### TASK DIRECTIONS
How many of the lines below contain "green"? Reply with only that figure.

Records contained in a dataset:
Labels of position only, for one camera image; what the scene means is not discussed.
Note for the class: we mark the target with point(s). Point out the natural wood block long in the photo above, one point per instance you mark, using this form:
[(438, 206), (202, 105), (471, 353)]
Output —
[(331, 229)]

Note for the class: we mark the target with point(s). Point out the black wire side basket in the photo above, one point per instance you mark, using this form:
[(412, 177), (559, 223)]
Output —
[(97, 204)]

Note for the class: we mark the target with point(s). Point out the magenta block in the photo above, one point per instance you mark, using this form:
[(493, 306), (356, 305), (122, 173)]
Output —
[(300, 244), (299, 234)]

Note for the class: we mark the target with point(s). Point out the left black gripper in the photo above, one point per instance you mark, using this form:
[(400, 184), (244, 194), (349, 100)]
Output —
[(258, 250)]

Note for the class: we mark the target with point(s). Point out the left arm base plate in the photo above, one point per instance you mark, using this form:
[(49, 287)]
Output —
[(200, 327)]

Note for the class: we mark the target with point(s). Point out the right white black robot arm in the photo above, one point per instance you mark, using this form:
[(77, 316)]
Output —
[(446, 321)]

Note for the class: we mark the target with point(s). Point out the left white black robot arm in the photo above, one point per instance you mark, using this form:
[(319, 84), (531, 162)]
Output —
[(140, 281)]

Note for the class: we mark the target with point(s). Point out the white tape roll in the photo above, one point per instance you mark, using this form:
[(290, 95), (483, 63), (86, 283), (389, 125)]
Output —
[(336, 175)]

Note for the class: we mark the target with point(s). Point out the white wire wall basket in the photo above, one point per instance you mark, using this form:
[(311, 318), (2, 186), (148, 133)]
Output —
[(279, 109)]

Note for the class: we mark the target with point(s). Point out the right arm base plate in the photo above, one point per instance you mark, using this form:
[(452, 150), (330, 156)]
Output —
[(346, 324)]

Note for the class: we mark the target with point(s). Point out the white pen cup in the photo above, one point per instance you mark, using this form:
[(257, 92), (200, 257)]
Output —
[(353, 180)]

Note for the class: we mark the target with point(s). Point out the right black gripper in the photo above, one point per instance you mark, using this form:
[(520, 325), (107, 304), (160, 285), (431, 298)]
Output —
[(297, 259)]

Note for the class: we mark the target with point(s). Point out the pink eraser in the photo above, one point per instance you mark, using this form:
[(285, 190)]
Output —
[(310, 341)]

...

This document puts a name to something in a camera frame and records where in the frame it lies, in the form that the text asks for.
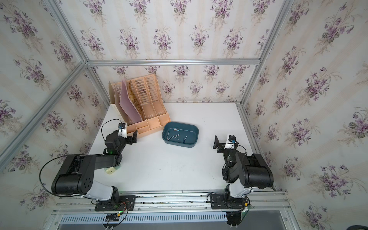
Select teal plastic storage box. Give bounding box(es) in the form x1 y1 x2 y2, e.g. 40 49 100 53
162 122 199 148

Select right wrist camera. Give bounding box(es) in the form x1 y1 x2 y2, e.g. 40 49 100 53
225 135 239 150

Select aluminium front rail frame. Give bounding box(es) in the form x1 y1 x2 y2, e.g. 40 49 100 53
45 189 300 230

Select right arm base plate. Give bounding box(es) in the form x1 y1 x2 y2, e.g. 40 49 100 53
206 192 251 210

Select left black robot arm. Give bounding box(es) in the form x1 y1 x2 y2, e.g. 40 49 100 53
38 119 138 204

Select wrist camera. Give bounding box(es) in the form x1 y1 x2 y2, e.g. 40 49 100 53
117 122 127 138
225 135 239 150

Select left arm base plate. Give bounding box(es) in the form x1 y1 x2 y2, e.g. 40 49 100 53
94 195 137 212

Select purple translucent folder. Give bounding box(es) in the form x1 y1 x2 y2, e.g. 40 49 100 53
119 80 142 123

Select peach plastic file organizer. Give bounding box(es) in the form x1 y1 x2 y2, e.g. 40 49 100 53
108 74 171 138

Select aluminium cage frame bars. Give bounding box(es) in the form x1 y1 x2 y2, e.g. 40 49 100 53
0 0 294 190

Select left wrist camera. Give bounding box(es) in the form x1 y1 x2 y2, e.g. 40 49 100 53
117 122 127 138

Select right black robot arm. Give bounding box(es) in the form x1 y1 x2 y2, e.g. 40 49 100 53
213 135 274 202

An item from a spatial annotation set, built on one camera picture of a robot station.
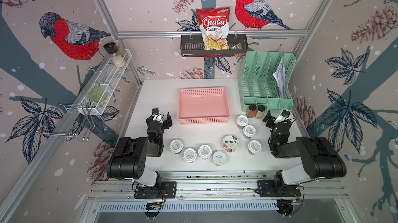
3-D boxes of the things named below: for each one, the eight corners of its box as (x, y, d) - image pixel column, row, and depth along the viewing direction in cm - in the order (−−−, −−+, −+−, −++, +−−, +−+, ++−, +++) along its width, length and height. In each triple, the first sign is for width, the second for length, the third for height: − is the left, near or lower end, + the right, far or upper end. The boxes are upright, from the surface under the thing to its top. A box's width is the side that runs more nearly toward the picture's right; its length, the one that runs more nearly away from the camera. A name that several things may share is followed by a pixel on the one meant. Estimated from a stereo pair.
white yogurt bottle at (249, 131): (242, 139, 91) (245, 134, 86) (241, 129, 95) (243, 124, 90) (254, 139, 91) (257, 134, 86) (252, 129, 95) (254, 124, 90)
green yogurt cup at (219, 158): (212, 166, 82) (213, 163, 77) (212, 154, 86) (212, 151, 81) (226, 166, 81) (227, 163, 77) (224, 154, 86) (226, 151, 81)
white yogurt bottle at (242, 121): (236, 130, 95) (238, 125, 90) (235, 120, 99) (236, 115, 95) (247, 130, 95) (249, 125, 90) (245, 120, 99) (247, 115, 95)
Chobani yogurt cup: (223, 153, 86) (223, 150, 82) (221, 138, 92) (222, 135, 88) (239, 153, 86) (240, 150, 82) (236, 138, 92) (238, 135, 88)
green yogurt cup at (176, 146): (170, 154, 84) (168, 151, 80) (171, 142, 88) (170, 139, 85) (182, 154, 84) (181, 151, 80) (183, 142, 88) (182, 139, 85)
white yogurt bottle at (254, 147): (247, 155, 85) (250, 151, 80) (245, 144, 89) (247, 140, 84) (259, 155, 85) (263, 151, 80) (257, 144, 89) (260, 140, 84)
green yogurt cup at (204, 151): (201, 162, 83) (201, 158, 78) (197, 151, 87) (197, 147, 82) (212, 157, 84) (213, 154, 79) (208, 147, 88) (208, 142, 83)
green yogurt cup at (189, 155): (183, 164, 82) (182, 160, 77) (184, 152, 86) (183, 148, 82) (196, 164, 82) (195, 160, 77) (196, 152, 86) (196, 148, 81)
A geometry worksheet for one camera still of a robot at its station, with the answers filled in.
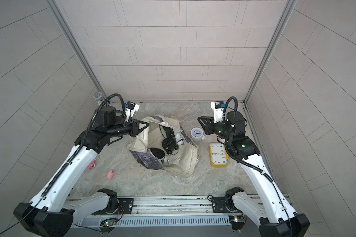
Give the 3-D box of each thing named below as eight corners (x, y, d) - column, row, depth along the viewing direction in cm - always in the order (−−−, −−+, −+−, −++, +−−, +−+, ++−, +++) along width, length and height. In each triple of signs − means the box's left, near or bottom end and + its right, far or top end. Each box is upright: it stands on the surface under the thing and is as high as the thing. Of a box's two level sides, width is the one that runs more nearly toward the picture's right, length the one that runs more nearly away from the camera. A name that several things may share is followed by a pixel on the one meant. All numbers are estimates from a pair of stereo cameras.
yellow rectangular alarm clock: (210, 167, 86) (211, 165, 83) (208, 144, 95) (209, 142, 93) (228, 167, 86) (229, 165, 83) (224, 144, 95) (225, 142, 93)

---

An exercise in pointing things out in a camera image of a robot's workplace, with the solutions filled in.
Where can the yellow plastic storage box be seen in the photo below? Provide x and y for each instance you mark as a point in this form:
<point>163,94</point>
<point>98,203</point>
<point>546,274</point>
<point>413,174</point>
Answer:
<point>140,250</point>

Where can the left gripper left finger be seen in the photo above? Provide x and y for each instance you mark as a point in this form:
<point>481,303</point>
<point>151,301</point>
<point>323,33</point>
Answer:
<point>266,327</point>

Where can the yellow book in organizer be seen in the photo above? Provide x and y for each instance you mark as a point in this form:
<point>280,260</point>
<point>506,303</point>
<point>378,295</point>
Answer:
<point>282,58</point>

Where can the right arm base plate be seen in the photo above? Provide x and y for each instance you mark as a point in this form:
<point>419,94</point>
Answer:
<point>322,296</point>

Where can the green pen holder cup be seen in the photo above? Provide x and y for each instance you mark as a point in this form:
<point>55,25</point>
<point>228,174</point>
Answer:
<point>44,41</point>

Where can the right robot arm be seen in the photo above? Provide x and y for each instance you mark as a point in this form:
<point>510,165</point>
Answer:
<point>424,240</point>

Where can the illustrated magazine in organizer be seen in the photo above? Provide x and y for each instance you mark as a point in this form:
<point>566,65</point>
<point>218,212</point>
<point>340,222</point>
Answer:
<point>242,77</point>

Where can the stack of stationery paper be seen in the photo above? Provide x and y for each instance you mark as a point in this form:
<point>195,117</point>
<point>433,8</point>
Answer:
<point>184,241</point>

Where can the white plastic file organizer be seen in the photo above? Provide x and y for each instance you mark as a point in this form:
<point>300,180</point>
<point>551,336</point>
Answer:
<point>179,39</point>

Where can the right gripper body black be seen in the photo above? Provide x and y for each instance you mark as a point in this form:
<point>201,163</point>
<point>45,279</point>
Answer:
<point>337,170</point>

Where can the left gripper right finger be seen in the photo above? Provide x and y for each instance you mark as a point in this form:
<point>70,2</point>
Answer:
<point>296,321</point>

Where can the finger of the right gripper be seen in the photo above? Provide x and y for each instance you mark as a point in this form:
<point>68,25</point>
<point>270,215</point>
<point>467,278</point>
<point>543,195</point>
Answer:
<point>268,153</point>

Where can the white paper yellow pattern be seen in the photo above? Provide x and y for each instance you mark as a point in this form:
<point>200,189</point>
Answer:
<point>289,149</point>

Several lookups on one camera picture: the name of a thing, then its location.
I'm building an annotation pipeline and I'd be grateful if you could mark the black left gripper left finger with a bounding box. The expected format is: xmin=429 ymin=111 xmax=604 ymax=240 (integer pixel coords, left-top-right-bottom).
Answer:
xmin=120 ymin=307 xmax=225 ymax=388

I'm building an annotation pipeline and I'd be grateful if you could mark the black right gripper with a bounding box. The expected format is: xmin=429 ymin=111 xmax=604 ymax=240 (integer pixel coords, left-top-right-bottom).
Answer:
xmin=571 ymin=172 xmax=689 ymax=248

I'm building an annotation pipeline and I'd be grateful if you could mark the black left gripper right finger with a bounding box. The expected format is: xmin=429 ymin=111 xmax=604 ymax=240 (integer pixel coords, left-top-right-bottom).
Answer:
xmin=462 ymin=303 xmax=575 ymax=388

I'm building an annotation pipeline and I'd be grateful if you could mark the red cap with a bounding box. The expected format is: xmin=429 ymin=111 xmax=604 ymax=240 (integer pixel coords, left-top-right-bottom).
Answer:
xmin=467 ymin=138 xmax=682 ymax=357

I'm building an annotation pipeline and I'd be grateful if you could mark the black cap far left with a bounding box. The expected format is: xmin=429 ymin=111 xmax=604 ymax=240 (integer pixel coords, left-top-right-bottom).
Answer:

### EXERCISE RESPONSE
5